▶ Your assignment:
Repeat exactly the lines below that lie between the line with "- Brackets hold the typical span" and the line with "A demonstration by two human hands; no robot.", counting both of those lines as part of the answer.

======

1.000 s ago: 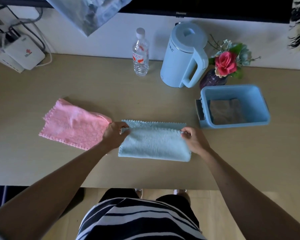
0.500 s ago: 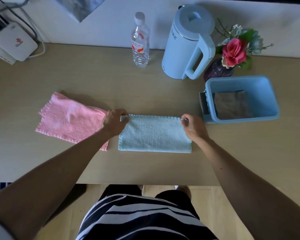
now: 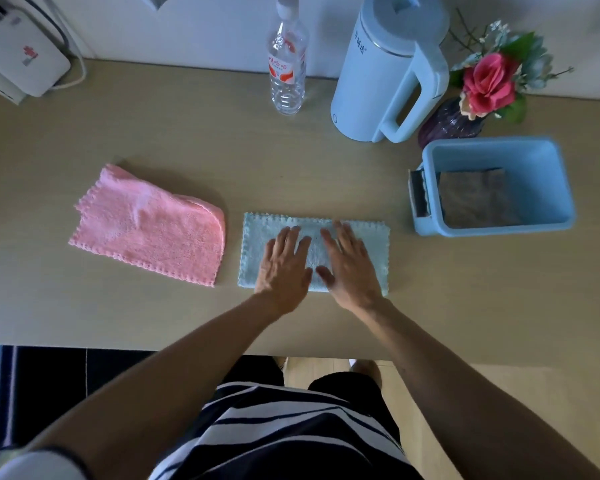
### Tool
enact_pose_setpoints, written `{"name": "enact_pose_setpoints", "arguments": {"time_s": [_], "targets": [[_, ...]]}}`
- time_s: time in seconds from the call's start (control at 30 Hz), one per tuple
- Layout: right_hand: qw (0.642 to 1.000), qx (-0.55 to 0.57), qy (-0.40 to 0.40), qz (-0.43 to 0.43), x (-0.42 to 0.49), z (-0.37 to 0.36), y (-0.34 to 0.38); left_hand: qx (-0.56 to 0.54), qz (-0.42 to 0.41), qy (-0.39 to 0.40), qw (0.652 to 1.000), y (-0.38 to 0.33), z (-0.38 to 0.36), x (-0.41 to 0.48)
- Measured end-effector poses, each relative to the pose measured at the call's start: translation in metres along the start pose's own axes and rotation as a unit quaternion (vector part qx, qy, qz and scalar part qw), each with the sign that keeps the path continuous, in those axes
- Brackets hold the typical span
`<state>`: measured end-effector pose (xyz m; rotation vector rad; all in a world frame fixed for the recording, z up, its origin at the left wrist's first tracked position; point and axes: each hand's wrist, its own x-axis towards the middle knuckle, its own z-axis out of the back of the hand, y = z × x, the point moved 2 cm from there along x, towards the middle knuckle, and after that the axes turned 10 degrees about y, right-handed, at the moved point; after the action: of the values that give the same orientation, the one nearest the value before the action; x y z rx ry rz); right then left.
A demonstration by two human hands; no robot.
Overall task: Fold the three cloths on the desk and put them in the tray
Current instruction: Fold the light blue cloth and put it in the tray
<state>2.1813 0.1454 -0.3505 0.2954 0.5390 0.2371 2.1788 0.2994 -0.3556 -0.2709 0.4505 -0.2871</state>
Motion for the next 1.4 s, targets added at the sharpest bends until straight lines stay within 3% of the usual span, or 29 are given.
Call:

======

▶ Solution for this exercise:
- Brackets hold the typical span
`<state>`: measured end-effector pose (xyz m; rotation vector rad; all in a world frame fixed for the recording, z up, its origin at the left wrist's first tracked position; point and axes: each hand's wrist, its own x-axis towards the middle knuckle, its own z-axis out of the back of the hand, y = z × x, the point moved 2 cm from there along x, towards the middle knuckle, and after that the axes turned 10 degrees about y, right-handed, at the moved point; after the action: of the values that give the same orientation, the one nearest the value before the action; x y z rx ry rz); right then left.
A demonstration by two human hands; no robot.

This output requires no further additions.